No where in my OP did I call anyone stupid or crazy. 

I pointed out it is foolish to create an income dependency on the back of an entity like LL/SL that you have absolutely no control over. 

Anyone who doesn't realize this is setting themselves up for a rude awakening one day when SL comes to an end.  Especially if they create a business in SL - they should bake that fact into their reality.  

Second Life may be around for five, ten, twenty more years and beyond. It would be fabulous if SL continued indefinitely an evolved to be better.  Still, having a contingency for no longer having SL as an avenue to earn some income should not be overlooked.  It should not be overlooked by anyone.  If SL were to close, your inventory goes with it. Only things you originally created outside of SL or originally created in SL and exported out of SL will be yours to keep.

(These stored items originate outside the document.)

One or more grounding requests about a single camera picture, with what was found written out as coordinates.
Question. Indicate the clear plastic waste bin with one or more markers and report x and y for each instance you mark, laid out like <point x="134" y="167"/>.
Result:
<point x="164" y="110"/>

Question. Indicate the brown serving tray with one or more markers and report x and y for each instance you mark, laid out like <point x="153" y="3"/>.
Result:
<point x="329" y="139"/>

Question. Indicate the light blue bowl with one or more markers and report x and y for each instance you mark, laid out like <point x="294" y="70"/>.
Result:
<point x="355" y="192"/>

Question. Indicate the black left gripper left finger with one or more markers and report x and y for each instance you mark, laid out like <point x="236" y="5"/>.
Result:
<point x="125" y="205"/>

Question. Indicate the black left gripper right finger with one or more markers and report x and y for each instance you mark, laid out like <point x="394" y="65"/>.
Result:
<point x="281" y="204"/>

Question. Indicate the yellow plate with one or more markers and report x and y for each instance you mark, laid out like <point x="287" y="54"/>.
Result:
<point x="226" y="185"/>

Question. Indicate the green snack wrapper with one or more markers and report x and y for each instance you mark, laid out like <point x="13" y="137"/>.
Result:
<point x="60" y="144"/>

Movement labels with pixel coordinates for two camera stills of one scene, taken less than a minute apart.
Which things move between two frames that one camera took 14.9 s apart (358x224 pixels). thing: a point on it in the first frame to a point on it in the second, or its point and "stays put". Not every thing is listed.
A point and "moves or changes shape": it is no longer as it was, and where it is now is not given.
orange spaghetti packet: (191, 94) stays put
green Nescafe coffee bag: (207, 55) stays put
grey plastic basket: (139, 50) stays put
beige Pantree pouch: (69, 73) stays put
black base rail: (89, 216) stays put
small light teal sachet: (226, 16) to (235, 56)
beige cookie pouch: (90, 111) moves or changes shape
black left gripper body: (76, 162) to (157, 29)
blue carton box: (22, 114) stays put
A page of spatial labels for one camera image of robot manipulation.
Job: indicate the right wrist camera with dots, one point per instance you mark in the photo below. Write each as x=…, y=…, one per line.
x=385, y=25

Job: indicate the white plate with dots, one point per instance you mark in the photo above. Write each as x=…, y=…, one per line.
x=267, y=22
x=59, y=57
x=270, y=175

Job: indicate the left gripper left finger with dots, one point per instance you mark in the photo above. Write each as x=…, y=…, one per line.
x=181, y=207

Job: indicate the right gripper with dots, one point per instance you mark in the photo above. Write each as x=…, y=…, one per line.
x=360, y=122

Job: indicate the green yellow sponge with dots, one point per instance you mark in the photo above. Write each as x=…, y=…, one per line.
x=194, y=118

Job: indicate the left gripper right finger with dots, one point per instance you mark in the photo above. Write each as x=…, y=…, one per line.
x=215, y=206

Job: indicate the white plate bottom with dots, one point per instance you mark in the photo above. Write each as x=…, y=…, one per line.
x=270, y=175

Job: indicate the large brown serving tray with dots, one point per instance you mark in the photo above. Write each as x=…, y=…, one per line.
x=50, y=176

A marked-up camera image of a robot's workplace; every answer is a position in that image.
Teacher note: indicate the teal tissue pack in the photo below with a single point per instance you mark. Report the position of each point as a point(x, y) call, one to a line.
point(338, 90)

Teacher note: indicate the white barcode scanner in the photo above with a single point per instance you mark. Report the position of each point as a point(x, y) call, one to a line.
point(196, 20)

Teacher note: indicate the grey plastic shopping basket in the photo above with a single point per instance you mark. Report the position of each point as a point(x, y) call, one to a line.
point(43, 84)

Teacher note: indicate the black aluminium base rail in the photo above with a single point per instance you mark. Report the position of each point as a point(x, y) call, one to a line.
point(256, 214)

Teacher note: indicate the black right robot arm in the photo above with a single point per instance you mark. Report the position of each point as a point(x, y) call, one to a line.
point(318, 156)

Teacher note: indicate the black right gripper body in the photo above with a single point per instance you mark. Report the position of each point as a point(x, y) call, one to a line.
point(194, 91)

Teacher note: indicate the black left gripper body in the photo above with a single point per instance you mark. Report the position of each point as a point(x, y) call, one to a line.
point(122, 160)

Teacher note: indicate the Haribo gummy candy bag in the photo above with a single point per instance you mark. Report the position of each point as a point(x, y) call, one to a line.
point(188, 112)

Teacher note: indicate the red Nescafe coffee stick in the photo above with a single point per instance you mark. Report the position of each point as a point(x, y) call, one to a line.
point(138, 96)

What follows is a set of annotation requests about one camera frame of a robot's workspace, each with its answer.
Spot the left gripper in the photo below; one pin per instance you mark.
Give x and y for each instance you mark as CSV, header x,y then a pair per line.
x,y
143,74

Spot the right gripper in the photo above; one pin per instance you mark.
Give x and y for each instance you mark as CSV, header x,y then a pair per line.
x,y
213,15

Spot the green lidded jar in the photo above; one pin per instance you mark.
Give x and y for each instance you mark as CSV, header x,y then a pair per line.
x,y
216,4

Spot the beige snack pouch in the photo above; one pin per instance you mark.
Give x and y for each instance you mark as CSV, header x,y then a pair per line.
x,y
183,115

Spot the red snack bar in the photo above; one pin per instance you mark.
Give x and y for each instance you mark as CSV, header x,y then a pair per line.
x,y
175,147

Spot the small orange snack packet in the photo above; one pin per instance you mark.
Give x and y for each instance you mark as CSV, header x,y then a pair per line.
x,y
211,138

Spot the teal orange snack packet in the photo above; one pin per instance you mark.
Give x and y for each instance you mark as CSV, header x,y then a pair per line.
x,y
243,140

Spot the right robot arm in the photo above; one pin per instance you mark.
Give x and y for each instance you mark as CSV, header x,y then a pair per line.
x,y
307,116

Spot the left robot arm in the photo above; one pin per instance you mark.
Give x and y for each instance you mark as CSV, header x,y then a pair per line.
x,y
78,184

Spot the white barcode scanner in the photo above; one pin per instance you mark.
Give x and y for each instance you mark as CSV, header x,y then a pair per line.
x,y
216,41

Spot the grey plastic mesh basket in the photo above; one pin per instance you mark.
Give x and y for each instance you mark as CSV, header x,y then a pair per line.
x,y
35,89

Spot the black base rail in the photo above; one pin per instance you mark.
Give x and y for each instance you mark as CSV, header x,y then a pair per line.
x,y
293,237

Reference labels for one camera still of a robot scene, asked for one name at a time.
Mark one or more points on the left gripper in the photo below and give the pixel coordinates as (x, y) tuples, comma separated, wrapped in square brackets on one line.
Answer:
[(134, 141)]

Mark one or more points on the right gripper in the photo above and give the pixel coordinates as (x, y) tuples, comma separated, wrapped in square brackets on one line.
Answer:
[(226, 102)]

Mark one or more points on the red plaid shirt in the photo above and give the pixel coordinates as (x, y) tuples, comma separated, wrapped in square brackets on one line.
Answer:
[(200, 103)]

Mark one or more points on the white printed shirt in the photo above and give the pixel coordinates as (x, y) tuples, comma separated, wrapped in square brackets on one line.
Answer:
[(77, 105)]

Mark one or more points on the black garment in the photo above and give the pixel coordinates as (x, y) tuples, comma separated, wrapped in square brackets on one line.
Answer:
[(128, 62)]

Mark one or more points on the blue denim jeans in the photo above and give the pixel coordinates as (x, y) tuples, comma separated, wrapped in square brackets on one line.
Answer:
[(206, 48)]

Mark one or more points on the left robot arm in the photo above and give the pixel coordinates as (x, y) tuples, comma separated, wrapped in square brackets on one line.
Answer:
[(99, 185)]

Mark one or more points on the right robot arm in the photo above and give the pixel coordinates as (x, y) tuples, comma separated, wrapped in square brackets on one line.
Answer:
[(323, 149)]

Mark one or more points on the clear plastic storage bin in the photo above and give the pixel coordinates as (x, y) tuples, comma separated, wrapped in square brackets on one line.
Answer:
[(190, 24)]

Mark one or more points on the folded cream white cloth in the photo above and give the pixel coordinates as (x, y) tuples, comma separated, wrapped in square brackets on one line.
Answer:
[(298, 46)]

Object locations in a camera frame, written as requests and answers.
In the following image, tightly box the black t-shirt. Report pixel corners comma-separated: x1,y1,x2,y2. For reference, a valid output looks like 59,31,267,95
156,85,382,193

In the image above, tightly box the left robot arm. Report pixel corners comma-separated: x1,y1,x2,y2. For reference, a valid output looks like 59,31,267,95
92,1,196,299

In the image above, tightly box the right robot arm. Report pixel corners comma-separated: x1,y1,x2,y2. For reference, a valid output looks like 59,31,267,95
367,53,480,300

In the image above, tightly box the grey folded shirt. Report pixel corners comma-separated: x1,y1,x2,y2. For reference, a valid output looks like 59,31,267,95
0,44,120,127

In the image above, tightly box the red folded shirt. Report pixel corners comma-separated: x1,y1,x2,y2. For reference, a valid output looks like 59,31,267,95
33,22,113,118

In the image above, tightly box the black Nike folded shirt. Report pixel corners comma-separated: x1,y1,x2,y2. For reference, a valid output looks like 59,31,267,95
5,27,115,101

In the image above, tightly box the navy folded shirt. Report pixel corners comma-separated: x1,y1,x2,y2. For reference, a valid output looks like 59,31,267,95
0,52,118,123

And your reiterating of something I did not say -  "crazy / stupid" - is, again, intentionally misrepresenting what I wrote and totes not okay.

There are countless creators from all walks of life who make things for fun and to provide content in SL that makes it what is and who don't sell things.  Perhaps you might look beyond the Gachas and visit some art sims and tons of builds through SL grids to see that content in SL isn't just something created for you to buy.

There are also other grids - Open Sims, Kitely, etc. - where people can sell their products they sell in SL.

As I said without people creating and building SL would be empty and boring. Where did I stated something about buyable things only? I visit alot of fun places of art, education and culture in SL some people have created amazing museum's about things they have passion for. And me saying crazy when you said your words, well not everyone speaks English as birth language, and interpretes things a different way. I don't care where people can sell stuff, I just said no one should forget that there are humans involved with passions and feelings on both sides. Funny that this seems not ok. But people in here advocating for gacha, conveyor belts and other things is ok.

It's also cute that you picked me out of all the commenters in here to pick on. Since I said several times that I do not care for gacha and am happy to see it go, and would prefer no new system at all (so I really not know why you tell me to look past gacha lmao) ...just simple click and buy the old fashioned way. I got the impression we actually seem to have a similar stand on this topic but probably I'm wrong.